First, I secured the chip using a clip fixture and applied heat with a hot-air gun at 400°C, preheating from the bottom for 12 seconds.

target_device

I then soldered the chip onto an adapter board.

sop8

Initially, I overlooked the potential for shorts on the underside of the WSON package, which required me to rework the fly-wires.

wson8

jumping1

jumping2

I connected it to a Raspberry Pi 3B. reading_by_rpi

The wiring configuration is as follows. Note that HOLD should be tied to VCC.

RPi header	SPI flash
25	GND
24	/CS
23	SCK
21	DO
19	DI
17	VCC 3.3V (+ /HOLD, /WP)

Enable SPI.

vi /boot/config.txt
dtparam=spi=on

Load kernel modules.

# If that fails you may wanna try the older spi_bcm2708 module instead
sudo modprobe spi_bcm2835
sudo modprobe spidev

flashrom -p linux_spi:dev=/dev/spidev0.0,spispeed=10000 -c IS38SML01G1 -V -r /tmp/is38_nooob.bin

reading

Target Device Initialization Analysis

The extracted 128MB dump consisted almost entirely of 0xFF. However, the vendor confirmed that the chip should contain software and configuration data. The ISSI flash datasheet lacked clear documentation regarding the address format for page reads. Since the address consists of 3 bytes, and the high/low bytes are consecutive, there are two permutations. Combined with the dummy byte, this results in four possible address modes. I was unable to determine the correct one. I dumped all four variants; while the data distribution changed, I could not confirm the correct mapping.

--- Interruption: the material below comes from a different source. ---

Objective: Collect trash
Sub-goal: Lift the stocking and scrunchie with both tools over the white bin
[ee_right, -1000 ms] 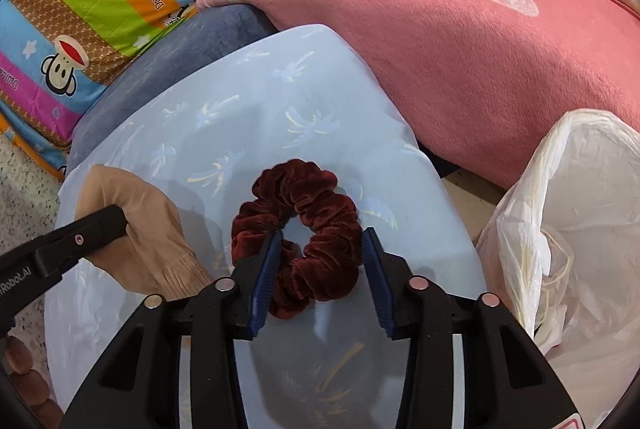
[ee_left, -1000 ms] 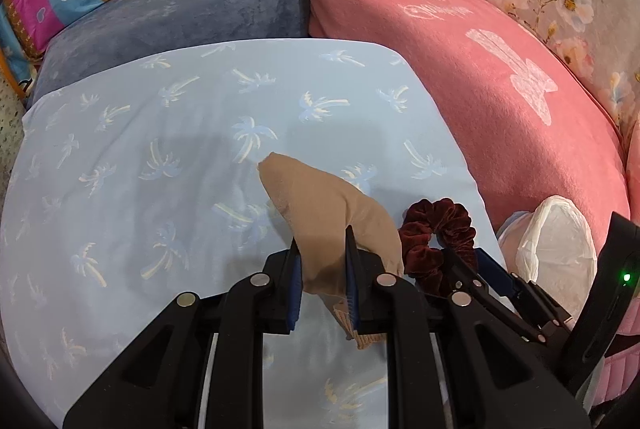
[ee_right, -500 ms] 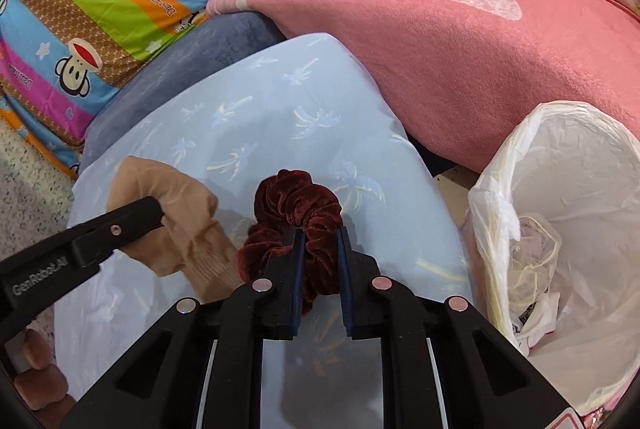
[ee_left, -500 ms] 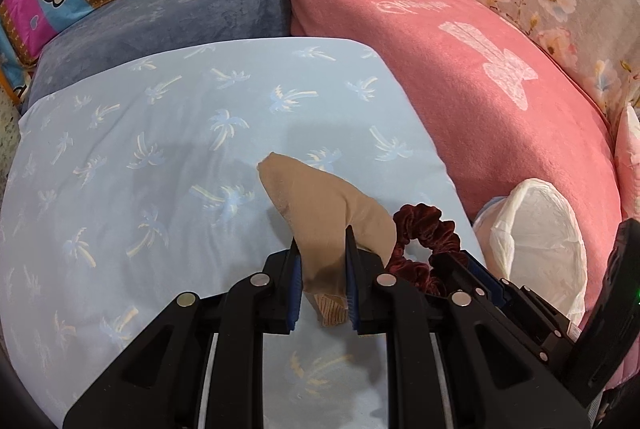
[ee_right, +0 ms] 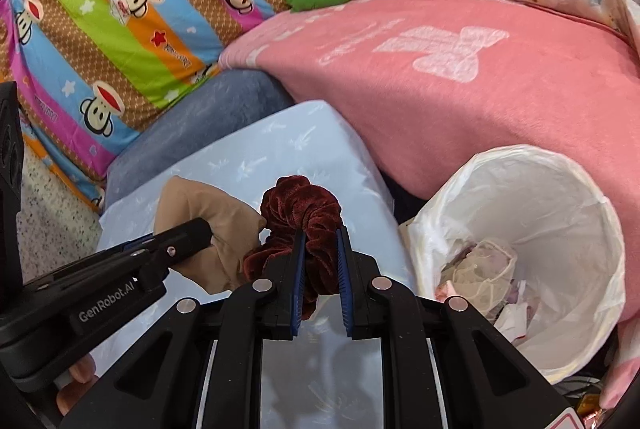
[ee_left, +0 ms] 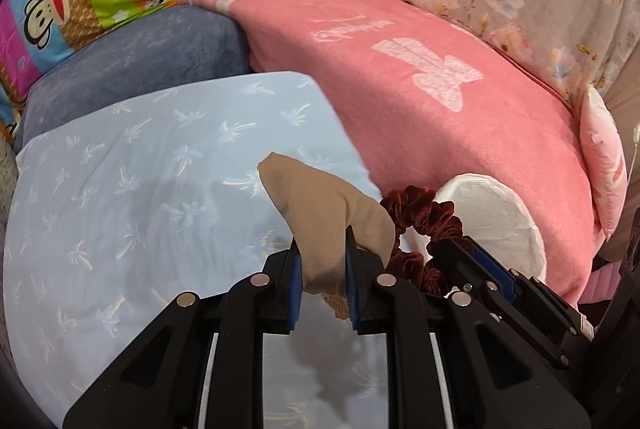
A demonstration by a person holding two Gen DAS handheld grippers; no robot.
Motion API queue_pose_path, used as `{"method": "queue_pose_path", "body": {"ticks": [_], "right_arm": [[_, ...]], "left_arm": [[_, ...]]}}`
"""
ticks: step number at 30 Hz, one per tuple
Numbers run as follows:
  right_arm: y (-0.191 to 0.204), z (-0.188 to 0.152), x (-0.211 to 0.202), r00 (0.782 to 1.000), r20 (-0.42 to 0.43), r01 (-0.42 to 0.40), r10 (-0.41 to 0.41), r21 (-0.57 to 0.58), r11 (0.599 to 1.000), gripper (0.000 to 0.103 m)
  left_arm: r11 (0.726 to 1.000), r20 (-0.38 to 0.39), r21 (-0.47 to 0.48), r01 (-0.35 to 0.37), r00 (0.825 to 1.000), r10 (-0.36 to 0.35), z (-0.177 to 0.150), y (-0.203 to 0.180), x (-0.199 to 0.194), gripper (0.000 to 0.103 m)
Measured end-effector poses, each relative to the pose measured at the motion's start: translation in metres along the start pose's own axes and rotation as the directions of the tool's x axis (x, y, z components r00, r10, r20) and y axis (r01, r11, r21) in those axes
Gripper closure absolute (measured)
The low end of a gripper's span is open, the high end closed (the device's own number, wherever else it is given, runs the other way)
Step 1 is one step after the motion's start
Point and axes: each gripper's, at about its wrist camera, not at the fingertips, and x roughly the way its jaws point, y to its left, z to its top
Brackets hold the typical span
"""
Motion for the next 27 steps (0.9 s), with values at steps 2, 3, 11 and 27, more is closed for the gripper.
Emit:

flashdump1 flashdump2 flashdump3 flashdump4

Even with a driver implemented strictly according to the datasheet, the dump was predominantly 0xFF. Suspecting an issue, I used a logic analyzer to investigate. You only need to capture three channels: MOSI, MISO, CLK. Use MSB; set CPOL and CPHA to 0.

spi_mode kingst_spiconf

Triggering on the rising edge with a sampling rate of 200MHz, I first captured the SPI traffic during the Raspberry Pi’s read operation. It matched the datasheet.

Read JEDEC ID:

rpi_spi_init

Read status:

rpi_status

When reading the cache, after sending 4 bytes, MISO remained high throughout. This behavior seemed anomalous.

rpi_spi_read_cache

Then, I captured traffic from the target device.

logical_analyzer_probe

The JEDEC ID read was normal. Unlike the Raspberry Pi, the target device only returned the first two bytes of the ID.

target_init

The sequence from page read to cache read involves sending the page-read command, reading the status, waiting for the controller to return 0, and then sending the cache-read command. This is where the discrepancy occurred. MISO still output 0xFF, but in 4-byte chunks. After each 4-byte output, the master would “receive” 4 bytes of unknown data, alternating in a loop. Since 0x03 confirms a single-lane transfer, and the Raspberry Pi’s MOSI line was idle during this phase, these bytes were likely not originating from the slave.

target_reading

This suggested that my code wasn’t the issue; rather, the device wasn’t actively using this storage chip at that moment.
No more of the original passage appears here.